In subsequent periods, and especially after the appearance in the Balkans of the Slavs and Bulgars (6th and 7th centuries AD), the geographical area of Macedonia as defined above continued to be the bulwark and bastion of the Greek race, just as it had been in antiquity. Polybius calls Macedonia "the advanced line of defence" and pays tribute to the Macedonians for fighting the barbarians ('non-Greeks') to preserve the security of the (other) Greeks" (2). This view is reiterated for the Byzantine period by the French historian Paul Lemerle in his classic work Philippe et la Macedoine Orientale (Paris, 1945).

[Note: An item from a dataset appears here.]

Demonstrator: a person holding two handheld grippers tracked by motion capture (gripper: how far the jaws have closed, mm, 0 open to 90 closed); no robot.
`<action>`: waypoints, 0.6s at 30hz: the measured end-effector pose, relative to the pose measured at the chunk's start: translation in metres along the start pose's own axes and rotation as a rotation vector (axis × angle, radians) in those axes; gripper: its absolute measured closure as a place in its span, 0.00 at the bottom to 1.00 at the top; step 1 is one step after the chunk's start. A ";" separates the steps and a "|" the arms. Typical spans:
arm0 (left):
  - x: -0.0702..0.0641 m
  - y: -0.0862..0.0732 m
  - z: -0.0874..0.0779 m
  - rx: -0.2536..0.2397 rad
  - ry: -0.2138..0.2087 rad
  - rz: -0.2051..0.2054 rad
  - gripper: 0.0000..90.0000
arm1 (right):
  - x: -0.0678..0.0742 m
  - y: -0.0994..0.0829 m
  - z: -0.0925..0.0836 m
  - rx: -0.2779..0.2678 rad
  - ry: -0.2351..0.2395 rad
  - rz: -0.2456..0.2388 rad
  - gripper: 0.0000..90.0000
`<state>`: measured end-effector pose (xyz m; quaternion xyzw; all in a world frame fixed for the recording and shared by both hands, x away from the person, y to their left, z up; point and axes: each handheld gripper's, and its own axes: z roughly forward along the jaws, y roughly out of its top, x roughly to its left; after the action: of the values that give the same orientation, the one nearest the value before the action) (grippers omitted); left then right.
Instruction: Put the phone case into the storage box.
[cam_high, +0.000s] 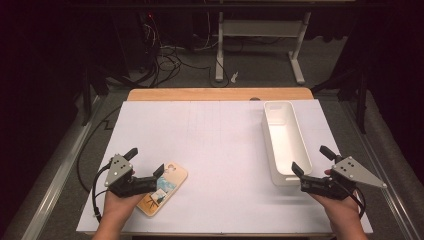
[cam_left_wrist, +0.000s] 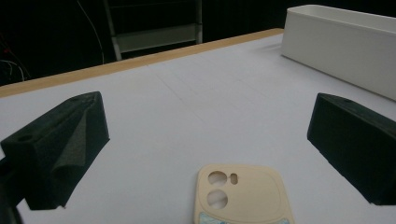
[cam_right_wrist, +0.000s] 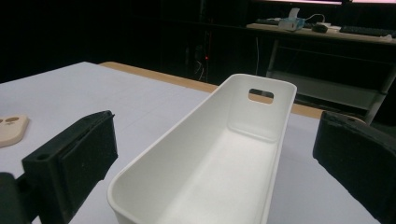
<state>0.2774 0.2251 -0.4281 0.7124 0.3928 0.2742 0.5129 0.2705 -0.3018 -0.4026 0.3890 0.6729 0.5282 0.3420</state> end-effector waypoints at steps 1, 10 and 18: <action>0.000 0.000 0.000 0.000 -0.005 -0.005 0.00 | 0.000 0.000 0.000 -0.001 0.001 0.002 0.00; 0.000 0.000 0.000 0.010 0.001 0.001 0.00 | 0.002 -0.001 0.000 0.001 0.009 -0.001 0.00; 0.001 0.000 0.000 0.017 0.001 0.009 0.00 | 0.003 -0.001 -0.001 -0.003 0.009 0.000 0.00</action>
<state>0.2779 0.2255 -0.4284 0.7184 0.3924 0.2733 0.5053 0.2685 -0.2996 -0.4032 0.3861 0.6737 0.5309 0.3395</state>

No mention is made of 'Macedonia' or 'Macedonians' as a distinct ethnological group in any official text of either the recent or the mo Neither the Treaty of Berlin, for example, nor the Treaty of San Stefano which was revoked by it make any reference to such concepts. The official Turkish census of 1905 gives figures for the populations of Greeks, Bulgarians and "quasi-Bulgarians" in the vilayets of Thessaloniki and Monastir, where the Greeks were in the majority, but contains no reference to 'Macedonians'-for the simple reason that none of those questioned stated such descent (3).

E.M. Cousinery, who served as French consul in Thessaloniki, informs us in his Voyage dans la Macedoine (Paris, 1851) that "the Bulgarians" (as the Slav-speakers were called at that time) "never penetrated into the forests below Mt. Vermion, where the population remained Greek". The German geographer Leonard D. Schultze, writing of the same area in his Macedonien Landschafts und Kulturbilder (Jena, 1927) observes that in terms of language, tradition, cultural affinities, national will and religion the inhabitants of Macedonia are "as genuinely Greek as their brothers to the south". Both these authors repeat, in different ways, what Lord Salisbury, representing Britain at the Congress of Berlin, said at the session of 19 June 1878: "Macedonia and Thrace are as Greek as Crete".

The fact that a small percentage of the population of this area also speaks a language which is fundamentally Bulgarian (though containing numerous loan words from Slav, Greek, Vlach and Albanian) is no proof of Slav or Bulgarian origins. As demonstrated in the recent past with the forcible removal to Greece of Greeks from Asia Minor who spoke not a word of the Greek language, the linguistic criterion, taken in isolation, is of no value whatever.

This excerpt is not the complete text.